Some readers have suggested that the data leaked by the Impact Team could have originally been stolen by Harrison. But that timeline does not add up given what we know about the hack. For one thing, the financial transaction records leaked from Ashley Madison show charges up until mid-2015. Also, the final message in the archive of Biderman's stolen emails was dated July 7, 2015 -- almost two weeks before the Impact Team would announce their hack. Whoever hacked Ashley Madison clearly wanted to disrupt the company as a business, and disgrace its CEO as the endgame. The Impact Team's intrusion struck just as Ashley Madison's parent was preparing go public with an initial public offering (IPO) for investors. Also, the hackers stated that while they stole all employee emails, they were only interested in leaking Biderman's. Also, the Impact Team had to know that ALM would never comply with their demands to dismantle Ashley Madison and Established Men. In 2014, ALM reported revenues of $115 million. There was little chance the company was going to shut down some of its biggest money machines. Hence, it appears the Impact Team's goal all along was to create prodigious amounts of drama and tension by announcing the hack of a major cheating website, and then let that drama play out over the next few months as millions of exposed Ashley Madison users freaked out and became the targets of extortion attacks and public shaming.

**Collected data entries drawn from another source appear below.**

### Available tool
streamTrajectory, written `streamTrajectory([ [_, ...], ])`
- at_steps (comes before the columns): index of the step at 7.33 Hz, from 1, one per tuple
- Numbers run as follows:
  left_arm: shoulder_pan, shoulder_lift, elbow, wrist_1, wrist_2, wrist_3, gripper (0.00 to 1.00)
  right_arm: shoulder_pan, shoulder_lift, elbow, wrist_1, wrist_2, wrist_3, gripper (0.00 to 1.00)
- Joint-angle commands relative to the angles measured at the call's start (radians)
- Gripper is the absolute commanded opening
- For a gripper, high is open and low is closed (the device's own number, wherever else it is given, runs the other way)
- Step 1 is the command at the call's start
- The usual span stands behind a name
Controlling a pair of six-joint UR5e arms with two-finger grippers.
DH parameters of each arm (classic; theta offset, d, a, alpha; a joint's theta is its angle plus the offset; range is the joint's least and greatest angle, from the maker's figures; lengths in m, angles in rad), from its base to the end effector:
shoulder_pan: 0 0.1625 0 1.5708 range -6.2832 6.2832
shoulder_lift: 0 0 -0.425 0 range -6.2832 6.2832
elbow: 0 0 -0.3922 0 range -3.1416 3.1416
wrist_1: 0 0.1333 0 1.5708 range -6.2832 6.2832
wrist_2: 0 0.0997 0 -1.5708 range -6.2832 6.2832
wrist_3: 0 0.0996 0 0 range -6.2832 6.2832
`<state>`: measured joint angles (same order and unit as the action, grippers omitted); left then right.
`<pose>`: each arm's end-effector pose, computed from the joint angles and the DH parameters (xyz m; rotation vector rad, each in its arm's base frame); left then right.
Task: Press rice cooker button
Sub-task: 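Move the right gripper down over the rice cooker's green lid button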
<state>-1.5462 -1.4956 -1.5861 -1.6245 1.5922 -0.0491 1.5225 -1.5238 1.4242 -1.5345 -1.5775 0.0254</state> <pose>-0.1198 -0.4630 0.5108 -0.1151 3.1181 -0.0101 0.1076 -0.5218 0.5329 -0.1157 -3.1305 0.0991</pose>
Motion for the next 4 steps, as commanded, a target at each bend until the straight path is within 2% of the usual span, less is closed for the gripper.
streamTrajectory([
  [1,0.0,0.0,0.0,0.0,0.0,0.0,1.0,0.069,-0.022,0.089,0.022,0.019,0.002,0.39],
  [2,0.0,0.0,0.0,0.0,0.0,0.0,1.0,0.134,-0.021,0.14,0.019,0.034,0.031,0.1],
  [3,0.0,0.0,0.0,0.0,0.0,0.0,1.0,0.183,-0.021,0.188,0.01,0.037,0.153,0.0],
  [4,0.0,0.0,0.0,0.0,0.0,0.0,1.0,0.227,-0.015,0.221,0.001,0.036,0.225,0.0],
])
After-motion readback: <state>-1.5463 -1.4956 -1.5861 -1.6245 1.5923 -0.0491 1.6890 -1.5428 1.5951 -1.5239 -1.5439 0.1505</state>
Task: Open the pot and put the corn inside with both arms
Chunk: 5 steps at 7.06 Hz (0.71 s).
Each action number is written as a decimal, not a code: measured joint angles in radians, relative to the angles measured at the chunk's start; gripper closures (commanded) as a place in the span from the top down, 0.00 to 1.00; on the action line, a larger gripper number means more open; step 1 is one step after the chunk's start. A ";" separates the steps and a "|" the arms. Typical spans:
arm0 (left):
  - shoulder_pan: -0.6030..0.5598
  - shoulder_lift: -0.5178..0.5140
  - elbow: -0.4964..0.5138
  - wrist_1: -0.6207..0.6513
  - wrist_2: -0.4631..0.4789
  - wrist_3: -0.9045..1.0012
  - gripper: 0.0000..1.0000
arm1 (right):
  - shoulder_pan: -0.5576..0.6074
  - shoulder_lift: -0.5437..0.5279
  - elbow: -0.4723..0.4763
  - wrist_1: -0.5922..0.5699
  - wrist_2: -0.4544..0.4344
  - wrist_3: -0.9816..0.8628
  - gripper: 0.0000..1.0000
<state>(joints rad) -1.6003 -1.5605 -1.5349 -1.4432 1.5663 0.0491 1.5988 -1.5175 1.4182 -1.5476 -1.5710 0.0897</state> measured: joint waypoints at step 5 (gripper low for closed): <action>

After the Impact Team released Biderman's email archives, several media outlets pounced on salacious exchanges in those messages as supposed proof he had carried on multiple affairs. Biderman resigned as CEO of Ashley Madison on Aug. 28, 2015. Complicating things further, it appears more than one malicious party may have gained access to Ashley's Madison's network in 2015 or possibly earlier. Cyber intelligence firm Intel 471 recorded a series of posts by a user with the handle "Brutium" on the Russian-language cybercrime forum Antichat between 2014 and 2016. Brutium routinely advertised the sale of large, hacked databases, and on Jan. 24, 2015, this user posted a thread offering to sell data on 32 million Ashley Madison users. However, there is no indication whether anyone purchased the information. Brutium's profile has since been removed from the Antichat forum. Note: This is Part II of a story published last week on reporting that went into a new Hulu documentary series on the 2015 Ashley Madison hack.